• _Problem details_
The data below must be returned in full and exactly.
===============
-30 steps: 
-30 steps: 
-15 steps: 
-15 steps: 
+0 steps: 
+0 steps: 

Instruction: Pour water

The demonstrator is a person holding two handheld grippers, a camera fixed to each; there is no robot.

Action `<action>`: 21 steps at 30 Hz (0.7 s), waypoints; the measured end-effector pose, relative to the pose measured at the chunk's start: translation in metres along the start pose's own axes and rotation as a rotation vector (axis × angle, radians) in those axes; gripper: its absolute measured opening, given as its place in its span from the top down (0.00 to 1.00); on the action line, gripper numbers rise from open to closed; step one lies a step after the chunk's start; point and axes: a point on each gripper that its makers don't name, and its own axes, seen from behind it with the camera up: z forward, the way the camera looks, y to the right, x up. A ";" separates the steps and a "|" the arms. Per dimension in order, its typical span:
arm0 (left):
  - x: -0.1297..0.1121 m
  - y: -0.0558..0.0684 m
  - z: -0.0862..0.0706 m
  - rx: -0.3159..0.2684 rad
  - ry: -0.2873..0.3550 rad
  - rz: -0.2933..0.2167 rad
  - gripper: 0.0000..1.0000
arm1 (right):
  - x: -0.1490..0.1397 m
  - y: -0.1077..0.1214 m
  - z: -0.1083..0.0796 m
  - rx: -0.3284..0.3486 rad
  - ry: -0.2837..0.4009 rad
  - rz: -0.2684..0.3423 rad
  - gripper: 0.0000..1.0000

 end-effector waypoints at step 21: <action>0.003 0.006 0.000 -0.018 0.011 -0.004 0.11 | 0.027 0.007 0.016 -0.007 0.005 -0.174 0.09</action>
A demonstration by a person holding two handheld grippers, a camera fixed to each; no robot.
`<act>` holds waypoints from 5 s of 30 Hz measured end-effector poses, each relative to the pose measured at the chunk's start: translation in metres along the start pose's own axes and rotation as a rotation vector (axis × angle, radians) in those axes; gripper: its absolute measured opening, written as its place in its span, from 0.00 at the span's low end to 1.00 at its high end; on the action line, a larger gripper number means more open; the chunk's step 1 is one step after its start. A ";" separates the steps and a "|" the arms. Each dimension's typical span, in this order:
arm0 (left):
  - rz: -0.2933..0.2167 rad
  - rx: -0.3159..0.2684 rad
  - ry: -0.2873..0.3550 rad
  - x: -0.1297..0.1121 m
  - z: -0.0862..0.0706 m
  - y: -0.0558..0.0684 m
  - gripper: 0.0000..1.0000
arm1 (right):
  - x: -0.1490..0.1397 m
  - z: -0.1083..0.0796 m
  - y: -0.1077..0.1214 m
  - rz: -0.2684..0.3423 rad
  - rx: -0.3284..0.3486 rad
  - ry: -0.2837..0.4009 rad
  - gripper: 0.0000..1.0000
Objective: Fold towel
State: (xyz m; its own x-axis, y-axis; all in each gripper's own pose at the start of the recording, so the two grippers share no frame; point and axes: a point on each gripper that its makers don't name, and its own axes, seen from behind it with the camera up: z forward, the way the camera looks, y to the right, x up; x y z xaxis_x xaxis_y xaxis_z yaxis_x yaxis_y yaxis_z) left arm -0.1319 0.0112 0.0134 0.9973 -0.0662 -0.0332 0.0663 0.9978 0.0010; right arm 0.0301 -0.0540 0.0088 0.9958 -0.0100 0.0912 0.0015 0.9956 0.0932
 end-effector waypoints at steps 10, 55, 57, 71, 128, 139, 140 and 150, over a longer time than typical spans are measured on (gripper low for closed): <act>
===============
• _Response area_
-30 steps: 
-30 steps: 
-15 steps: 
-15 steps: 
+0 steps: 
+0 steps: 

Instruction: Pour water

The demonstrator is a person holding two handheld grippers, a camera fixed to each; there is no robot.

Action `<action>`: 21 steps at 30 Hz (0.7 s), waypoints; the measured end-effector pose, relative to the pose measured at the chunk's start: translation in metres along the start pose's own axes and rotation as a rotation vector (axis × angle, radians) in those axes; gripper: its absolute measured opening, given as its place in its span from the top down (0.00 to 1.00); on the action line, gripper numbers rise from open to closed; step one lies a step after the chunk's start; point and axes: a point on each gripper that its makers don't name, and its own axes, seen from behind it with the camera up: z forward, the way the camera looks, y to the right, x up. A ";" separates the steps and a "|" the arms. Per dimension in order, its typical span:
arm0 (left):
  - x: -0.1297..0.1121 m
  - y: -0.0558..0.0684 m
  - z: -0.0862..0.0706 m
  - rx: -0.3159..0.2684 rad
  - ry: -0.2873..0.3550 rad
  - rz: -0.2933..0.2167 rad
  - gripper: 0.0000..1.0000
arm1 (right):
  - x: -0.1490..0.1397 m
  - y: -0.1077..0.1214 m
  - z: -0.1083..0.0796 m
  - rx: -0.3284..0.3486 rad
  - ry: -0.2837..0.4009 rad
  - rz: -0.2684..0.3423 rad
  - gripper: 0.0000..1.0000

 end-effector waypoints at step 21: <action>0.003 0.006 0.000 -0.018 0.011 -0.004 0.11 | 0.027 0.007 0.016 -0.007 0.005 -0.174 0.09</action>
A demonstration by a person holding two handheld grippers, a camera fixed to each; no robot.
`<act>` holds waypoints from 5 s of 30 Hz measured end-effector poses, each relative to the pose measured at the chunk's start: translation in metres along the start pose's own axes and rotation as a rotation vector (axis × angle, radians) in those axes; gripper: its absolute measured opening, written as its place in its span, from 0.00 at the span's low end to 1.00 at its high end; on the action line, a larger gripper number means more open; the chunk's step 1 is one step after its start. A ";" separates the steps and a "|" the arms. Each dimension's typical span, in this order:
arm0 (left):
  - rz: -0.2933..0.2167 rad
  - rx: -0.3159..0.2684 rad
  - ry: -0.2873..0.3550 rad
  - x: -0.1297..0.1121 m
  - z: -0.0862..0.0706 m
  - y: -0.0558..0.0684 m
  - gripper: 0.0000..1.0000
arm1 (right):
  - x: -0.1490..0.1397 m
  - z: -0.1083..0.0796 m
  - y: -0.1077..0.1214 m
  - rz: -0.2684..0.3423 rad
  - rx: -0.3284..0.3486 rad
  - ry: -0.2837..0.4009 rad
  - gripper: 0.0000..1.0000
Objective: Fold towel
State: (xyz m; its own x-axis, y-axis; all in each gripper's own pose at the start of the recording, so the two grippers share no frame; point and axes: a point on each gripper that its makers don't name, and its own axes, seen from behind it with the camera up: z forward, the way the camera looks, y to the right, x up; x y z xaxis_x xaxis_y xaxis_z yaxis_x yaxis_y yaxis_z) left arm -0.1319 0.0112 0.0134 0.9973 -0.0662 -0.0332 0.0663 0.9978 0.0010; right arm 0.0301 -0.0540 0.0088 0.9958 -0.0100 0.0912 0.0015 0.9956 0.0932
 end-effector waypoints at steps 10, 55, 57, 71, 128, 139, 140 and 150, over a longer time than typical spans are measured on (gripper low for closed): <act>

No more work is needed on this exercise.